Assim, de acordo com Fabíola, quando a Justiça do Trabalho invalida uma terceirização, não há contestação à possibilidade de execução da atividade-meio ou da atividade-fim da empresa. O que ocorre, na verdade, é a constatação dos elementos que caracterizam a relação de emprego regida pela CLT.

“A Justiça do Trabalho deve e a ela cabe, em cada reclamação trabalhista na qual se pede o vínculo de emprego, verificar se estão presentes os requisitos da relação de emprego”, explica o advogado, professor e procurador regional do Trabalho aposentado Raimundo Simão de Melo.

“Mesmo que haja a alegação de um contrato de terceirização, de um contrato de advogado com uma sociedade de advogados, de uma pejotização ou de qualquer outra forma de trabalho, se verificar presentes os requisitos da relação de emprego, a tendência da Justiça do Trabalho é reconhecer o vínculo”, destaca ele.

Para o advogado, no entanto, “deve ser analisado cada caso concreto”, pois tanto a Justiça do Trabalho quanto o STF podem cometer equívocos.

Ricardo Calcini também aponta que muitos dos casos levados ao Supremo discutem “o vínculo empregatício por conta de fraude”. Por isso, “não necessariamente se enquadram nos precedentes vinculativos” fixados pela corte.

O advogado trabalhista Lívio Enescu ressalta que “o debate no Supremo se dá quanto à discussão se a terceirização lícita da atividade-fim é válida ou não”. Já em casos julgados pelo Tribunal Superior do Trabalho, discutiu-se a terceirização ilícita, usada como fraude ao sistema celetista.

Para ele, “essas incursões no STF não podem permitir o reexame do que foi decidido pelos tribunais trabalhistas”. Recentemente, o ministro Cristiano Zanin, do Supremo, teve o mesmo entendimento em decisão monocrática (Rcl 61.438).

Ainda conforme Enescu, “a Justiça do Trabalho guarda o seu lugar específico e de protagonista para julgar e processar as ações oriundas da relação de trabalho”, como expresso no artigo 114 da Constituição. “Qualquer tipo de subversão a essa poesia constitucional é golpe”, completa ele.

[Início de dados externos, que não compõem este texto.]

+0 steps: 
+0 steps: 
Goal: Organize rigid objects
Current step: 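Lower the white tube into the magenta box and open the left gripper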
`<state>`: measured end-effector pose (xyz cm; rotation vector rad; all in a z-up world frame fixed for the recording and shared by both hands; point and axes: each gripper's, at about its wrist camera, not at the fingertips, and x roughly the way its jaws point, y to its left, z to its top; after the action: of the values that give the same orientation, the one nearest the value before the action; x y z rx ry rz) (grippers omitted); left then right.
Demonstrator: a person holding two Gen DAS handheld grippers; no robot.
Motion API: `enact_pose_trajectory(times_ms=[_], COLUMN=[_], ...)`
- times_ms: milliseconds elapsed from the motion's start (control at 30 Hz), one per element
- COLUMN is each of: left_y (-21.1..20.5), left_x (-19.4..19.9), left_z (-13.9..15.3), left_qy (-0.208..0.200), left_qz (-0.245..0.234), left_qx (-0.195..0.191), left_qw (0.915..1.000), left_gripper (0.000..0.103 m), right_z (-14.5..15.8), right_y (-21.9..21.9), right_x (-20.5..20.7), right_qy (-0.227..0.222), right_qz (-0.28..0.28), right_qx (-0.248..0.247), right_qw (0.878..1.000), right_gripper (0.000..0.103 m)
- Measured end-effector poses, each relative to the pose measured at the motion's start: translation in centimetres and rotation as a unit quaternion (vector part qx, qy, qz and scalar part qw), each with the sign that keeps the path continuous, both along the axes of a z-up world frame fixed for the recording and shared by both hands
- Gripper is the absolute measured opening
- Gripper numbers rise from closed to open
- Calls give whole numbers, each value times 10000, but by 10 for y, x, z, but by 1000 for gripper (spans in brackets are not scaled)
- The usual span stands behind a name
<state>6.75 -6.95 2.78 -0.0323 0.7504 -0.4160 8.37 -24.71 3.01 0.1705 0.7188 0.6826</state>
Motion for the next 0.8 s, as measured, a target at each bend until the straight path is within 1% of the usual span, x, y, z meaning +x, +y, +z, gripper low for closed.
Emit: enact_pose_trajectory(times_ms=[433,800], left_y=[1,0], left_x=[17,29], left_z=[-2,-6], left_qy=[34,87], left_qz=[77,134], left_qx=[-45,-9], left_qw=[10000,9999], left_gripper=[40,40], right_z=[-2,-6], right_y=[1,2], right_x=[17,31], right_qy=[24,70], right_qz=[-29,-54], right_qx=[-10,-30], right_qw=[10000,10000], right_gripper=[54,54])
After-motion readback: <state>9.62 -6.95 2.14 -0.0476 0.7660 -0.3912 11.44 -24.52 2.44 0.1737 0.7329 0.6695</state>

A decisão de Zanin, diga-se de passagem, não foi a única. Oliva afirma que “as coisas já começaram a mudar”. Ele lembra que a lógica de manter decisões trabalhistas reconhecedoras do vínculo de emprego com base nos requisitos da CLT também foi seguida recentemente pelos ministros Luiz Fux (Rcl 56.098 e Rcl 57.133) e Kassio Nunes Marques em decisões monocráticas. Já a ministra Cármen Lúcia votou nesse sentido na Rcl 59.841, embora tenha ficado vencida no julgamento da 1ª Turma.

Desapego à reforma
Por outro lado, o advogado trabalhista Paulo Sergio João, professor da PUC-SP e da FGV, vê o TST “seguindo o padrão de suas decisões anteriores à reforma trabalhista, que mantinham uma rejeição às novas formas de relações do trabalho”. A corte entende que “a proteção da legislação trabalhista é a única capaz de oferecer garantias ao trabalhador”.

João, no entanto, destaca que a reforma “transformou as relações de trabalho ao permitir que o trabalhador, utilizando-se da autonomia da vontade, pudesse escolher a modalidade jurídica do contrato”.

Segundo ele, o STF vem seguindo tal diretriz da reforma. Assim, “as divergências existentes entre os dois tribunais decorrem de uma visão mais protecionista do TST”.